__WORK REQUEST__.
Repeat exactly, and only, the lines from the line bearing "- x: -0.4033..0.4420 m" through the end of the material. Do not copy the pictures.
######
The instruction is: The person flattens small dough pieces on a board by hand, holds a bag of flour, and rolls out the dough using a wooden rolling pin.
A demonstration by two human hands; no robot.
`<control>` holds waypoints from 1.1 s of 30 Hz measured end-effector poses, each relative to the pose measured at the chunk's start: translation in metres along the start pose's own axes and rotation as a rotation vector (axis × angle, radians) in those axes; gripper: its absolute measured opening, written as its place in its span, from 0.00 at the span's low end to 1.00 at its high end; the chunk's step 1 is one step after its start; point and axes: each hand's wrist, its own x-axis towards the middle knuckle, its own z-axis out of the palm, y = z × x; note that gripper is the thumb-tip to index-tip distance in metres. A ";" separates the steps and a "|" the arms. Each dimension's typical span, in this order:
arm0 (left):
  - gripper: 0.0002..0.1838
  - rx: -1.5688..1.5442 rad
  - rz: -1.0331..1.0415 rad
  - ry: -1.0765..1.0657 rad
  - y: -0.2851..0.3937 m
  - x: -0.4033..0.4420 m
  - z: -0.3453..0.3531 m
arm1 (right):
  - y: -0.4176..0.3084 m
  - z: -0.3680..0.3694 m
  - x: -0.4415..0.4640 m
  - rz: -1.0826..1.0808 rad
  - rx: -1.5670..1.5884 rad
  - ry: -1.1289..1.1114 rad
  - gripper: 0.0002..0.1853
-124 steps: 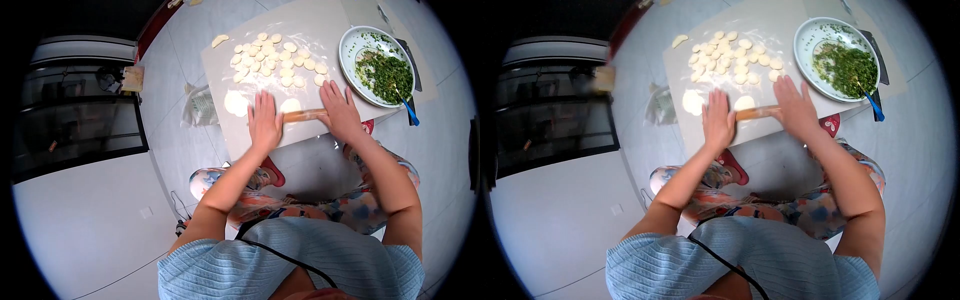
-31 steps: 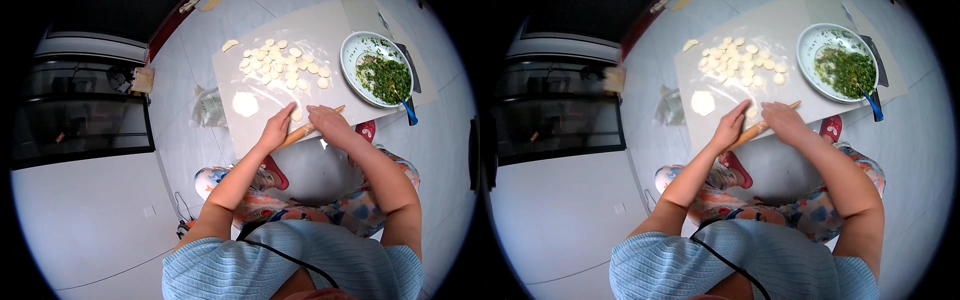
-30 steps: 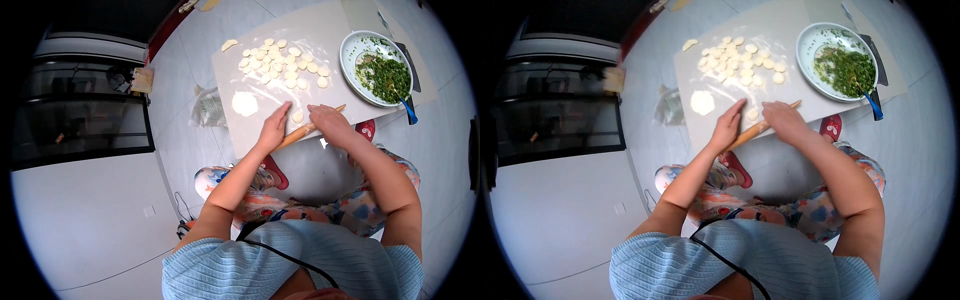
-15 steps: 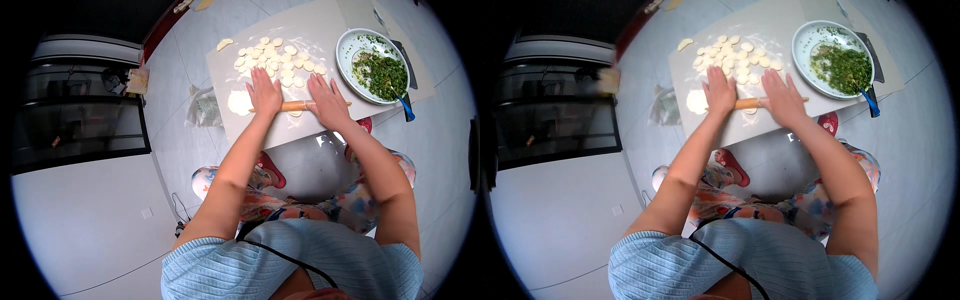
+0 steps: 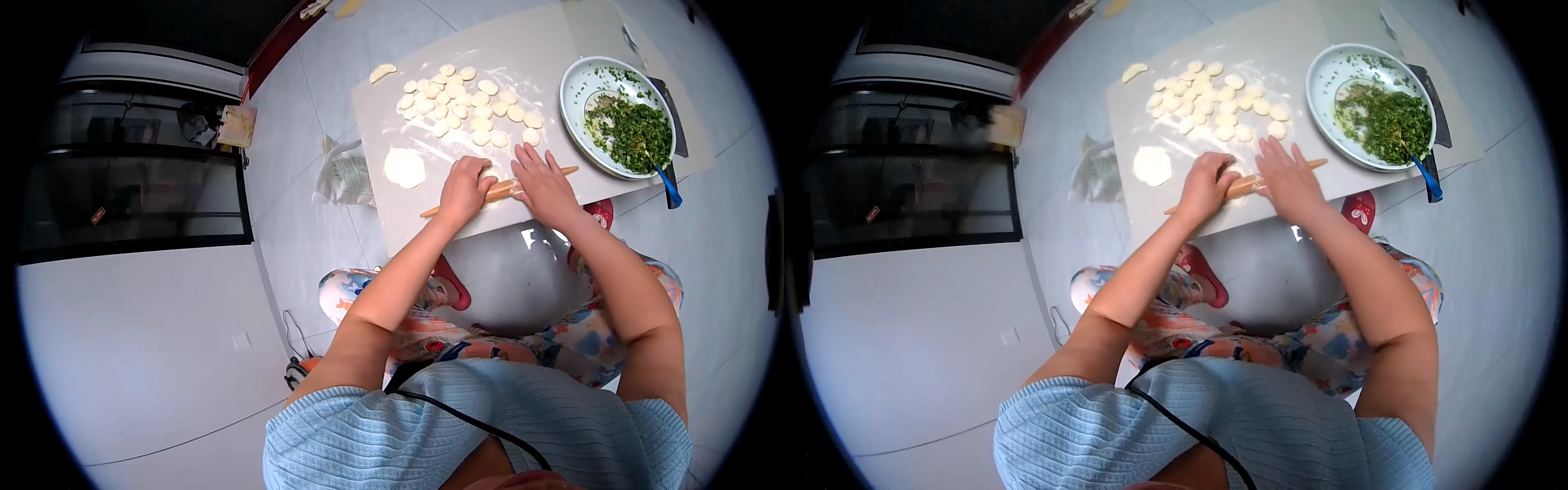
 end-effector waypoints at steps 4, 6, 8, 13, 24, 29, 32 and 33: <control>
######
__WORKED SOLUTION__.
  - x: -0.4033..0.4420 m
  - z: -0.3453..0.3531 m
arm1 (right):
  - y: -0.4176..0.3084 m
  - z: -0.3680..0.3694 m
  - x: -0.4415..0.4640 m
  - rz: -1.0826..1.0808 rad
  - rx: -1.5670..1.5884 rad
  - ry: -1.1289..1.1114 rad
  - gripper: 0.0002..0.1853
-124 steps: 
-31 steps: 
-30 steps: 
-15 steps: 
+0 steps: 
 end-effector waypoints at steps 4, 6, 8, 13, 24, 29, 32 and 33: <control>

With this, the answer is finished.